Bainbridge was at a stalemate - he needed to repair ships but had no wharf to repair them, his navy yard was not functioning at capacity, and the Army had pushed the Navy out of some of its own facilities. With the outbreak of the War of 1812, Bainbridge started petitioning the Secretary of the Navy in order to be given command of a vessel. He probably felt hopeless in his current position. However, Bainbridge was not a man to let adversity get the best of him and he started making changes in the yard - with or without official approval. The bull-headedness that he displayed in his early career reappeared in Charlestown.

First, he had to do something about the Army-Navy relationship. His course of action was simple - he took the timbers too rotten to be put on USS Chesapeake and used them to repair the fence to help keep the Army out. Bainbridge was also able to establish that the powder magazine in the Charlestown Navy Yard should belong to the Navy and the Navy alone. While the Secretaries of the Army and Navy would argue back and forth over these issues, Bainbridge just took it upon himself to act.

On June 1, 1812, Congress declared war on Britain which started the War of 1812. On September 15, 1812, Bainbridge took command of USS Constitution. On December 29, 1812 under Bainbridge's command, USS Constitution defeated (and ultimately destroyed) HMS Java off the coast of Brazil. The wounded Bainbridge returned to Boston a hero and was made Commandant of the Charlestown Navy Yard again. Bainbridge took the job on the condition that he would be allowed to captain the newest vessel built there- the 74 gun, monolith ship-of-the-line, USS Independence.
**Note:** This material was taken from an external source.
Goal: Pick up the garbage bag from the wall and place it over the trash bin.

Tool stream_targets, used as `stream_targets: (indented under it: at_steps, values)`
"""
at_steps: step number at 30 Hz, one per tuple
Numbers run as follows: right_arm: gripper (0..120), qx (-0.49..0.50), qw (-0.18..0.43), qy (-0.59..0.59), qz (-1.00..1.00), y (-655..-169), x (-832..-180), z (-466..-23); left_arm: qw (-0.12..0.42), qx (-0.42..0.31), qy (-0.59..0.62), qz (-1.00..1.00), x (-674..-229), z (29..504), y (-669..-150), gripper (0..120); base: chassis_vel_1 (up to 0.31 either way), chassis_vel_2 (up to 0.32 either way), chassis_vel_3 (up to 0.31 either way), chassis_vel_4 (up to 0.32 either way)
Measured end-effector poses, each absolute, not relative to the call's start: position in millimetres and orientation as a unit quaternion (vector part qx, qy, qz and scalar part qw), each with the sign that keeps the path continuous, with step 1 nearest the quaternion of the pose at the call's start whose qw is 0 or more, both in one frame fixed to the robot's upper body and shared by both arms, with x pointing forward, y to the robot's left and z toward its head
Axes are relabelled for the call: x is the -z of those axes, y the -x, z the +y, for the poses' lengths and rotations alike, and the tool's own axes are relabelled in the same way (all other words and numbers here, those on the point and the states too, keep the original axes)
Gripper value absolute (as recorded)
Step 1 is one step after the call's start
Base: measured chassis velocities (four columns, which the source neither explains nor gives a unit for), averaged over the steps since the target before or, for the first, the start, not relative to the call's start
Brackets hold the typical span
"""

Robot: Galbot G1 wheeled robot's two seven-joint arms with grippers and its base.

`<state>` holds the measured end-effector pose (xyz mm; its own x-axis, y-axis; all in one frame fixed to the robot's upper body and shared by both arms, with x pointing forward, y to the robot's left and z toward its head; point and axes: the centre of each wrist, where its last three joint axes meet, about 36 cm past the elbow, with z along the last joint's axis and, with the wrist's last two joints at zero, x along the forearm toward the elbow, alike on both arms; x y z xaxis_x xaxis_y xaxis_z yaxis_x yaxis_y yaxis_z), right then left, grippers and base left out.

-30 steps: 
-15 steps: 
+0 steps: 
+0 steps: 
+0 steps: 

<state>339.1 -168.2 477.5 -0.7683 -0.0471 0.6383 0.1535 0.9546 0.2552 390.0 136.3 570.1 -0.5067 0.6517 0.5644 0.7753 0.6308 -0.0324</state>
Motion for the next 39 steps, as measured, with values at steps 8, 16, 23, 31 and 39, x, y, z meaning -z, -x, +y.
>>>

It appears as though being a hero gave Bainbridge more clout with the higher-ups. By April, 1813, Bainbridge was able to bother the Navy Department enough where they could see that a wharf was necessary in the Charlestown Navy Yard, provided it cost less than $28,000. Built alongside would be a Navy Store (known in the Navy Yard as Building 5). Despite complaints from his superiors, Bainbridge ignored the price limit and built a wharf to his specifications. Building 5 still stands today, serving as one of Boston National Historical Park's visitor centers.

Recognizing Boston's cold weather, Bainbridge had shiphouses built in the Charlestown Navy Yard and thus allowed the workers to complete vessels without being exposed to the harsh New England elements and extreme weather. Weather frequently prevented exposed workers from getting anything done in the Navy Yard, yet they demanded half-pay for these days (just as they would have received under Nicholson). By building shiphouses to cover the area where ships were being built, workers could complete their task unhindered, and saved the navy money for days when work could not be accomplished.
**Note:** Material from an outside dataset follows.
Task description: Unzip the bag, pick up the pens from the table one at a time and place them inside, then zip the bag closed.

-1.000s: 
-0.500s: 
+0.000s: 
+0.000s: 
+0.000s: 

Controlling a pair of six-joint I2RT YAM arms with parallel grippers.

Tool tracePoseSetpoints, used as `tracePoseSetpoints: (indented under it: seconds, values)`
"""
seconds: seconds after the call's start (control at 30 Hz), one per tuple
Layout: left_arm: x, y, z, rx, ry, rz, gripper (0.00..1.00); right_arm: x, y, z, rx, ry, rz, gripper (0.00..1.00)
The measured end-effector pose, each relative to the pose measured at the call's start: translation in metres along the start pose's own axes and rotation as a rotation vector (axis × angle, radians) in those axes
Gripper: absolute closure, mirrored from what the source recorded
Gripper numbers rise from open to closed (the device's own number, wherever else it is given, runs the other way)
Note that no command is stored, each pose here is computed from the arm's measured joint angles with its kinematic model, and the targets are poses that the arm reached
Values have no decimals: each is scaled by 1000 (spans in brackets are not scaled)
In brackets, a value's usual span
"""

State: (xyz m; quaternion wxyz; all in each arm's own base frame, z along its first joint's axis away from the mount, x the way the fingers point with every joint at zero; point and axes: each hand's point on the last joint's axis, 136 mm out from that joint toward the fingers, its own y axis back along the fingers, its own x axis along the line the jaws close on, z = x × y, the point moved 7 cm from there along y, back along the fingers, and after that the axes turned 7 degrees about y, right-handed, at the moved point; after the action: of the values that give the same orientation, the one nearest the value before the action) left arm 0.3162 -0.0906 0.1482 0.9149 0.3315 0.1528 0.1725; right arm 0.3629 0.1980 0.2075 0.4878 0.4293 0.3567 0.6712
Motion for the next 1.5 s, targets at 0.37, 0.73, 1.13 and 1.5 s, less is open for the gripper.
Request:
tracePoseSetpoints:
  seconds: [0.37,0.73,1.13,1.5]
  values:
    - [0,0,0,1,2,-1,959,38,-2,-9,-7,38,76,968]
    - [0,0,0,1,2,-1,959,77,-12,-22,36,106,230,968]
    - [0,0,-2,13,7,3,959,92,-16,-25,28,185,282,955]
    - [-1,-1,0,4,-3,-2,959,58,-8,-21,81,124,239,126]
By the end of Bainbridge's term, the Charlestown Navy Yard had shiphouses and wharfs. The navy was fully in control. Damaged vessels were being repaired and new ones were being built. And while it still had a long way to go, the Charlestown Navy Yard was becoming a functioning navy yard. Bainbridge's lucky streak ran out, however - by the time he captained the USS Independence the War of 1812 had ended.
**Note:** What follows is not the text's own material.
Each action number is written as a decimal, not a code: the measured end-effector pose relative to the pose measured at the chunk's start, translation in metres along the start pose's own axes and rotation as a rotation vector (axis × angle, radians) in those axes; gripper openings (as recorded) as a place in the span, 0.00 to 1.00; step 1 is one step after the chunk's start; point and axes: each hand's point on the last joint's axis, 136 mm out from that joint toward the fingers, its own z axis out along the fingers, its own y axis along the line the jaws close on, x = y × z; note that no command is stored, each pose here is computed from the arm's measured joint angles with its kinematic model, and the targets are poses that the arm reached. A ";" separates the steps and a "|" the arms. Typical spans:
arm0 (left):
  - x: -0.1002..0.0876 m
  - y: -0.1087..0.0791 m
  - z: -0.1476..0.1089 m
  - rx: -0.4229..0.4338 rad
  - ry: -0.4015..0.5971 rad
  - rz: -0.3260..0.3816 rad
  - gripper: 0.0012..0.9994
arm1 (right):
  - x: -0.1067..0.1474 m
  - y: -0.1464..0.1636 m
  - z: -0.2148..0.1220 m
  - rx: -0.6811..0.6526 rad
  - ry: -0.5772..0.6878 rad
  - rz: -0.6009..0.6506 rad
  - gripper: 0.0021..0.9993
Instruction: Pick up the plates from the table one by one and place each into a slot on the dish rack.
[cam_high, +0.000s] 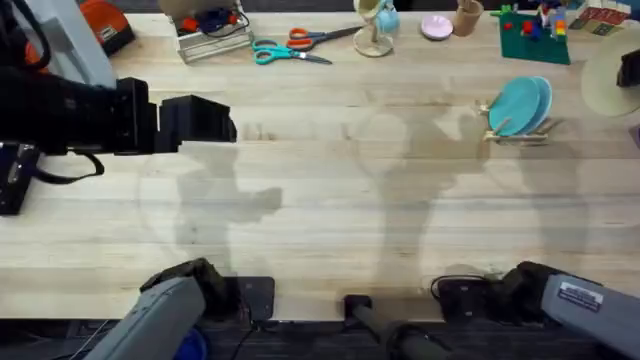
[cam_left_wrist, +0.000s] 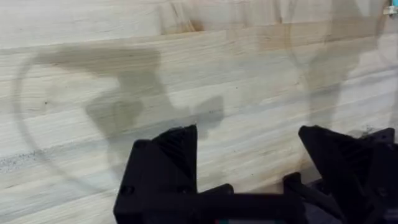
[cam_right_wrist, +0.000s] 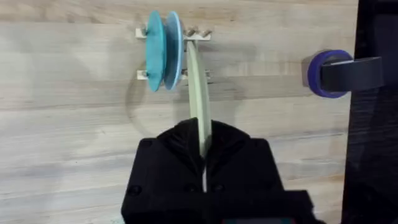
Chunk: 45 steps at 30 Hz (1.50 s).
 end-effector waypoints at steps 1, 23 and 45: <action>0.000 0.000 0.000 0.000 0.000 0.000 1.00 | 0.000 -0.001 0.002 -0.004 0.004 0.000 0.03; 0.003 -0.001 0.000 0.004 0.012 -0.008 1.00 | -0.004 -0.005 0.069 -0.110 0.113 0.051 0.03; 0.003 -0.001 0.000 0.004 0.012 -0.008 1.00 | -0.008 -0.005 0.111 -0.130 0.167 0.111 0.03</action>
Bainbridge left, giving the commandant title over to Captain Isaac Hull (who captained the USS Constitution with her victory over the HMS Guerriere). Bainbridge returned briefly in 1823, but only for a year before he was promoted to the Board of Navy Commisioners. It was from this position that Bainbridge retired from Navy life. And while his victories at home in the Charlestown Navy Yard are less glamorous than his victories at sea, they deserve to be remembered. Had it not been for Bainbridge's tireless efforts, the Charlestown Navy Yard would never have been able to become one of the most respected yards in the United States.


Bears, Edwin C. Charlestown Navy Yard, 1800-1842. Vol. 1. Boston: National Park Service, October 1984.

Carlson, Stephen P. Charlestown Navy Yard Historic Research Study. Vol. 1. Boston: National Park Service, 2010.